━━ Collected data

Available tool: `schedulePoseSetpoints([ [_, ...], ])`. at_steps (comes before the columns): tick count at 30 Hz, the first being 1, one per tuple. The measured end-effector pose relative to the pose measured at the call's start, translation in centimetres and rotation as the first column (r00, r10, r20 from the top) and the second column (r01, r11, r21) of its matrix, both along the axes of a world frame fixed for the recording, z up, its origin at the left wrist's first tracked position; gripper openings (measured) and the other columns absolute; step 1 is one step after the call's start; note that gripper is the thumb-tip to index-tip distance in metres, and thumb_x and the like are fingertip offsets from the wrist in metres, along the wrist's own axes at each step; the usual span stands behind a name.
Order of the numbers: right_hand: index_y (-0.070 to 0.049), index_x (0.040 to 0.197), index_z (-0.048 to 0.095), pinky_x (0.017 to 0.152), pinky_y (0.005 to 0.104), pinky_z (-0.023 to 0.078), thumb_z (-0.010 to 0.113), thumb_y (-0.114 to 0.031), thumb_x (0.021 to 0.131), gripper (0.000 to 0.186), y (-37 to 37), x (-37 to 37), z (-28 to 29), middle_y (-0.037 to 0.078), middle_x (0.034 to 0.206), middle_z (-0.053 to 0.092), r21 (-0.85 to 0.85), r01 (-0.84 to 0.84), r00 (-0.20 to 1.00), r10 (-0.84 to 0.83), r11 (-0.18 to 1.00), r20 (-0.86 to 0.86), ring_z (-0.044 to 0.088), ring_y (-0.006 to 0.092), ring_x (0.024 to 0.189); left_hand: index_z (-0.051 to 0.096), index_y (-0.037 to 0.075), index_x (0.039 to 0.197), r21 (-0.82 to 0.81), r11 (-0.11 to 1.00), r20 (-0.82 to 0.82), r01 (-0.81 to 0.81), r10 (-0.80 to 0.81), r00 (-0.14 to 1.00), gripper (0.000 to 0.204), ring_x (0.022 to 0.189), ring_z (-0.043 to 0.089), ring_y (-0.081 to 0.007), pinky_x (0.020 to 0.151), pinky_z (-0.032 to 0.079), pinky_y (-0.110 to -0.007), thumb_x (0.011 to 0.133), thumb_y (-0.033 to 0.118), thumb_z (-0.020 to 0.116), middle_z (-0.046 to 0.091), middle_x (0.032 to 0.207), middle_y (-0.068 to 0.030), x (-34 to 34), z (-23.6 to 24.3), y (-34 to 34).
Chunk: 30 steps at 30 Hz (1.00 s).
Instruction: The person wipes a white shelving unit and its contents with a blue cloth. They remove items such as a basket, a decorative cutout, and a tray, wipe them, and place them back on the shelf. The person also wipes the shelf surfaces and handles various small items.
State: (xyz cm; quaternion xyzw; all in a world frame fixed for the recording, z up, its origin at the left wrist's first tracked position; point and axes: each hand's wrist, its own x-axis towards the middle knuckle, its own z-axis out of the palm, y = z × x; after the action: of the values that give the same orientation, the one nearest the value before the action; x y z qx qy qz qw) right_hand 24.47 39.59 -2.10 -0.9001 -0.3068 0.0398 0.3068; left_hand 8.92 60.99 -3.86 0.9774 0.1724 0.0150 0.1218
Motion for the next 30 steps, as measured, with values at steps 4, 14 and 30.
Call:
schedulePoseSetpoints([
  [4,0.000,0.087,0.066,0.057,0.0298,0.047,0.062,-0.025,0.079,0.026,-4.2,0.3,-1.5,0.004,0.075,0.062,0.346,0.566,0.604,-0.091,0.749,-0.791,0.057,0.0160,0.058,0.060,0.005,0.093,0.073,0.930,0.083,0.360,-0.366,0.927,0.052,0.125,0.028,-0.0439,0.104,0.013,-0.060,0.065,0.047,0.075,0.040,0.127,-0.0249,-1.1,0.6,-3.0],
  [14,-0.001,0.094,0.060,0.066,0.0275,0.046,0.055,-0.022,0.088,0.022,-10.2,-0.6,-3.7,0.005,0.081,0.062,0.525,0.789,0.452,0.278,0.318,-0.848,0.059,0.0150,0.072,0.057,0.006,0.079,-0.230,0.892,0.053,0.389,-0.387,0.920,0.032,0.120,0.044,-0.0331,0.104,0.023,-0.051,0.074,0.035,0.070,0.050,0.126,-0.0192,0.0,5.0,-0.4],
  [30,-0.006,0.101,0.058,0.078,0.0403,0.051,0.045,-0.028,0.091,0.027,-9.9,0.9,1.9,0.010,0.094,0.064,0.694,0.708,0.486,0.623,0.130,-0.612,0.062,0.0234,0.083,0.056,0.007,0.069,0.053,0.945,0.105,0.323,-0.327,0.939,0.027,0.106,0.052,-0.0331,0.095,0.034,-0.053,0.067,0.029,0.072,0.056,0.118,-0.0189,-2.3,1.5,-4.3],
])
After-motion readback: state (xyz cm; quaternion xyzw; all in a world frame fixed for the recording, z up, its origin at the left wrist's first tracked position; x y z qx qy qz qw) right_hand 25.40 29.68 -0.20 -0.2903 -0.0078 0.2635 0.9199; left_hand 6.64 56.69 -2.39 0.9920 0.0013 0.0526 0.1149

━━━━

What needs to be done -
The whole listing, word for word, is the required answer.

Your response -
Available tool: `schedulePoseSetpoints([ [_, ...], ])`. at_steps (comes before the columns): tick count at 30 Hz, the first being 1, one per tuple. The measured end-effector pose relative to the pose measured at the call's start, translation in centimetres and rotation as the first column (r00, r10, r20 from the top) and the second column (r01, r11, r21) of its matrix, both along the axes of a world frame fixed for the recording, z up, its origin at the left wrist's first tracked position; gripper openings (measured) and the other columns absolute; step 1 is one step after the call's start; note that gripper is the thumb-tip to index-tip distance in metres, and thumb_x and the like are fingertip offsets from the wrist in metres, along the wrist's own axes at each step; the usual span stands behind a name.
Order of the numbers: right_hand: index_y (-0.070 to 0.049), index_x (0.040 to 0.197), index_z (-0.048 to 0.095), pinky_x (0.017 to 0.152), pinky_y (0.005 to 0.104), pinky_z (-0.023 to 0.078), thumb_z (-0.010 to 0.113), thumb_y (-0.114 to 0.031), thumb_x (0.021 to 0.131), gripper (0.000 to 0.186), y (-37 to 37), x (-37 to 37), z (-28 to 29), middle_y (-0.037 to 0.078), middle_x (0.034 to 0.206), middle_z (-0.053 to 0.092), r21 (-0.85 to 0.85), r01 (-0.84 to 0.84), r00 (-0.20 to 1.00), r10 (-0.84 to 0.83), r11 (-0.18 to 1.00), r20 (-0.86 to 0.86), ring_z (-0.044 to 0.088), ring_y (-0.006 to 0.092), ring_x (0.024 to 0.189); left_hand: index_z (-0.051 to 0.096), index_y (-0.037 to 0.075), index_x (0.039 to 0.197), r21 (-0.82 to 0.81), r11 (-0.11 to 1.00), r20 (-0.82 to 0.82), r01 (-0.81 to 0.81), r10 (-0.80 to 0.81), r00 (-0.14 to 1.00), gripper (0.000 to 0.204), ring_x (0.022 to 0.189), ring_z (-0.043 to 0.089), ring_y (-0.081 to 0.007), pinky_x (0.020 to 0.151), pinky_z (-0.032 to 0.079), pinky_y (-0.110 to -0.007), thumb_x (0.011 to 0.133), thumb_y (-0.033 to 0.118), thumb_z (-0.020 to 0.116), middle_z (-0.046 to 0.091), middle_x (0.032 to 0.207), middle_y (-0.068 to 0.030), x (-34 to 34), z (-23.6 to 24.3), y (-34 to 34).
Chunk: 30 steps at 30 Hz (1.00 s).
Instruction: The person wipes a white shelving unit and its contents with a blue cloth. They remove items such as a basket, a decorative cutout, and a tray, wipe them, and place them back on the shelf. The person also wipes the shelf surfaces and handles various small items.
State: (xyz cm; quaternion xyzw; all in a world frame fixed for the recording, z up, its origin at the left wrist's first tracked position; point and axes: each hand's wrist, its own x-axis towards the middle knuckle, its own z-axis out of the palm, y = z × x; after the action: of the values that give the same orientation, the one nearest the value before the action; x y z qx qy qz qw) right_hand 24.47 39.59 -2.10 -0.9001 -0.3068 0.0398 0.3068; left_hand 8.92 60.99 -3.86 0.9774 0.1724 0.0150 0.1218
Motion for the next 30 steps, as measured, with values at steps 4, 14 and 30.
Call:
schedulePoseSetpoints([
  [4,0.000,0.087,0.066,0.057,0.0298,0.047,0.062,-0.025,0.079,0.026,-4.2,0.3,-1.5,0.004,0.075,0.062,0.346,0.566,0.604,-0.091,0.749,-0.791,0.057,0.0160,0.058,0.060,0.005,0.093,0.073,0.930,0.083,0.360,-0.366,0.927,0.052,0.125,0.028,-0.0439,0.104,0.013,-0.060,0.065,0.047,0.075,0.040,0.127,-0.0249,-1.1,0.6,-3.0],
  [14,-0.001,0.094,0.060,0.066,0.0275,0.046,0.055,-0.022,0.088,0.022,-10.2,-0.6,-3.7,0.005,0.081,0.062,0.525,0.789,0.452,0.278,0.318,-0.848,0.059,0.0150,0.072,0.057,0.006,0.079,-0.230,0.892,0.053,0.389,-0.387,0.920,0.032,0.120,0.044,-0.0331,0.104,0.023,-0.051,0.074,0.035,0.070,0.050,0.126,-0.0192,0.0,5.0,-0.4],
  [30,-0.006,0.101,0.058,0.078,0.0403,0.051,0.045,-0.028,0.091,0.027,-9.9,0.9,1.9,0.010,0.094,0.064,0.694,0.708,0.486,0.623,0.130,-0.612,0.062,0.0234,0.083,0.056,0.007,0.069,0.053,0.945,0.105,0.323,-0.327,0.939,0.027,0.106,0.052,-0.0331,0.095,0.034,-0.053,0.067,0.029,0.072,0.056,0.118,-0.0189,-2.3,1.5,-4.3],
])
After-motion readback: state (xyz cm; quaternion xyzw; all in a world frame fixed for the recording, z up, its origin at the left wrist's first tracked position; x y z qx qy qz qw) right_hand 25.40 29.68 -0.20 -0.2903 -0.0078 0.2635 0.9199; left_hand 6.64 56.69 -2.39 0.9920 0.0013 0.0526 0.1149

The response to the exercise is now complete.